• Problem statement: Set down every record below exactly as it stands, leaving out the pictures.

[[ Extracted information, beginning ]]

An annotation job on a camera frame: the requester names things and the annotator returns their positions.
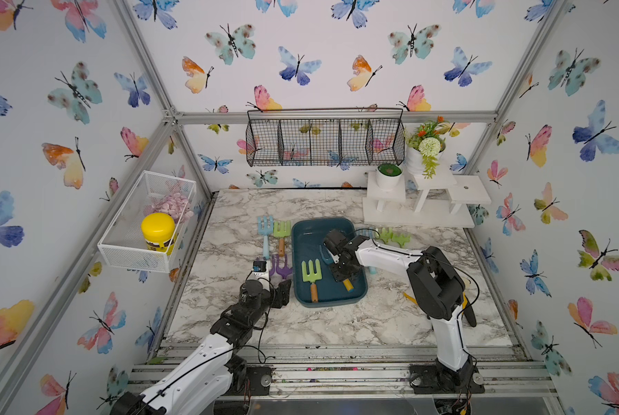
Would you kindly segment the green rake wooden handle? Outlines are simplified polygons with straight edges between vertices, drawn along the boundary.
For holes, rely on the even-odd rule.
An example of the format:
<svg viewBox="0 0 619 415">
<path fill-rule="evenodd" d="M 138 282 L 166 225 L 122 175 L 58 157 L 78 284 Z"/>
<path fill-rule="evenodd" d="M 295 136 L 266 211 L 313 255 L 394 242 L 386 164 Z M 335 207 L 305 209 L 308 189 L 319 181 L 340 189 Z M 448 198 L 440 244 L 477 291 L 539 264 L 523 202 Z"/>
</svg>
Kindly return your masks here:
<svg viewBox="0 0 619 415">
<path fill-rule="evenodd" d="M 395 236 L 395 233 L 390 228 L 377 228 L 377 239 L 381 240 L 384 245 L 389 245 Z"/>
<path fill-rule="evenodd" d="M 400 248 L 405 248 L 411 242 L 411 236 L 407 233 L 393 233 L 391 241 L 398 244 Z"/>
</svg>

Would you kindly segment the purple fork pink handle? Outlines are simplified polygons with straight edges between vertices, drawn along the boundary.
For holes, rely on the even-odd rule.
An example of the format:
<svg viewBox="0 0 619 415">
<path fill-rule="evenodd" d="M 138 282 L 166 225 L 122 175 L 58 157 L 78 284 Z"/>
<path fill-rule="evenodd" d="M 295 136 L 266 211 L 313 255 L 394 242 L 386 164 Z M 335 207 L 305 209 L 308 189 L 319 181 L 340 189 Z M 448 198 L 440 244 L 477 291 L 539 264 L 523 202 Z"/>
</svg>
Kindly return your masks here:
<svg viewBox="0 0 619 415">
<path fill-rule="evenodd" d="M 267 260 L 269 280 L 272 280 L 273 276 L 276 274 L 277 267 L 278 267 L 278 255 L 271 254 L 271 257 Z"/>
</svg>

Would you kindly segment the light blue fork rake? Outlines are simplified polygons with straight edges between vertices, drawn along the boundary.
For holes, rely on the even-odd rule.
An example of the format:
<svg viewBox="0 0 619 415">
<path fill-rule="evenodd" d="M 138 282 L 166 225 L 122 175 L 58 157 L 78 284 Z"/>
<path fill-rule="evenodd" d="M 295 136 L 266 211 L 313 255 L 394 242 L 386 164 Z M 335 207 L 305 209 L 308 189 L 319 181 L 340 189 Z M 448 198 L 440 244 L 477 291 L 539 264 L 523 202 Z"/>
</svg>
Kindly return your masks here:
<svg viewBox="0 0 619 415">
<path fill-rule="evenodd" d="M 269 236 L 274 231 L 274 218 L 272 215 L 259 216 L 257 218 L 257 231 L 263 237 L 263 257 L 268 260 L 271 257 Z"/>
</svg>

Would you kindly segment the teal rake yellow handle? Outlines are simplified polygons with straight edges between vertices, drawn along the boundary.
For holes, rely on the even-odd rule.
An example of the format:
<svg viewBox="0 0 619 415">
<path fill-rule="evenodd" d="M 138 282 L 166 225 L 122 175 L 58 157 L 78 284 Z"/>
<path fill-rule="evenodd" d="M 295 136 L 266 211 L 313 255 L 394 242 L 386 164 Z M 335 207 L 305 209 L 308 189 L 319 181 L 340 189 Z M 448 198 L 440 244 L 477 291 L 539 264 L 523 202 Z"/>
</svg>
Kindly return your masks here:
<svg viewBox="0 0 619 415">
<path fill-rule="evenodd" d="M 321 254 L 321 259 L 322 261 L 328 266 L 332 266 L 335 263 L 335 259 L 333 258 L 333 255 L 330 253 L 330 251 L 325 247 L 325 245 L 321 245 L 320 246 L 320 254 Z M 353 284 L 351 283 L 351 281 L 349 279 L 345 279 L 342 281 L 343 285 L 345 286 L 347 292 L 351 292 L 354 289 Z"/>
</svg>

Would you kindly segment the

[[ Extracted information, end ]]

• Solution for this task:
An annotation job on a camera frame: the requester names things and the annotator returns their positions.
Would you kindly segment the green rake wooden handle? Outlines are simplified polygons with straight edges between vertices, drawn along the boundary.
For holes, rely on the even-odd rule.
An example of the format:
<svg viewBox="0 0 619 415">
<path fill-rule="evenodd" d="M 138 282 L 166 225 L 122 175 L 58 157 L 78 284 Z"/>
<path fill-rule="evenodd" d="M 295 136 L 266 211 L 313 255 L 394 242 L 386 164 Z M 335 207 L 305 209 L 308 189 L 319 181 L 340 189 Z M 448 198 L 440 244 L 477 291 L 539 264 L 523 202 Z"/>
</svg>
Kindly return your masks here:
<svg viewBox="0 0 619 415">
<path fill-rule="evenodd" d="M 395 236 L 395 233 L 390 228 L 377 228 L 377 239 L 381 240 L 384 245 L 389 245 Z"/>
<path fill-rule="evenodd" d="M 400 248 L 405 248 L 411 242 L 411 236 L 407 233 L 393 233 L 391 241 L 398 244 Z"/>
</svg>

Would you kindly segment the purple fork pink handle? Outlines are simplified polygons with straight edges between vertices, drawn along the boundary.
For holes, rely on the even-odd rule.
An example of the format:
<svg viewBox="0 0 619 415">
<path fill-rule="evenodd" d="M 138 282 L 166 225 L 122 175 L 58 157 L 78 284 Z"/>
<path fill-rule="evenodd" d="M 295 136 L 266 211 L 313 255 L 394 242 L 386 164 Z M 335 207 L 305 209 L 308 189 L 319 181 L 340 189 Z M 448 198 L 440 244 L 477 291 L 539 264 L 523 202 Z"/>
</svg>
Kindly return your masks here:
<svg viewBox="0 0 619 415">
<path fill-rule="evenodd" d="M 267 260 L 269 280 L 272 280 L 273 276 L 276 274 L 277 267 L 278 267 L 278 255 L 271 254 L 271 257 Z"/>
</svg>

Would you kindly segment the light blue fork rake? Outlines are simplified polygons with straight edges between vertices, drawn along the boundary.
For holes, rely on the even-odd rule.
An example of the format:
<svg viewBox="0 0 619 415">
<path fill-rule="evenodd" d="M 138 282 L 166 225 L 122 175 L 58 157 L 78 284 Z"/>
<path fill-rule="evenodd" d="M 295 136 L 266 211 L 313 255 L 394 242 L 386 164 Z M 335 207 L 305 209 L 308 189 L 319 181 L 340 189 Z M 448 198 L 440 244 L 477 291 L 539 264 L 523 202 Z"/>
</svg>
Kindly return your masks here:
<svg viewBox="0 0 619 415">
<path fill-rule="evenodd" d="M 269 236 L 274 231 L 274 218 L 272 215 L 259 216 L 257 218 L 257 231 L 263 237 L 263 257 L 268 260 L 271 257 Z"/>
</svg>

Would you kindly segment the teal rake yellow handle? Outlines are simplified polygons with straight edges between vertices, drawn along the boundary.
For holes, rely on the even-odd rule.
An example of the format:
<svg viewBox="0 0 619 415">
<path fill-rule="evenodd" d="M 138 282 L 166 225 L 122 175 L 58 157 L 78 284 Z"/>
<path fill-rule="evenodd" d="M 295 136 L 266 211 L 313 255 L 394 242 L 386 164 Z M 335 207 L 305 209 L 308 189 L 319 181 L 340 189 Z M 448 198 L 440 244 L 477 291 L 539 264 L 523 202 Z"/>
</svg>
Kindly return your masks here:
<svg viewBox="0 0 619 415">
<path fill-rule="evenodd" d="M 321 254 L 321 259 L 322 261 L 328 266 L 332 266 L 335 263 L 335 259 L 333 258 L 333 255 L 330 253 L 330 251 L 325 247 L 325 245 L 321 245 L 320 246 L 320 254 Z M 353 284 L 351 283 L 351 281 L 349 279 L 345 279 L 342 281 L 343 285 L 345 286 L 347 292 L 351 292 L 354 289 Z"/>
</svg>

Would you kindly segment the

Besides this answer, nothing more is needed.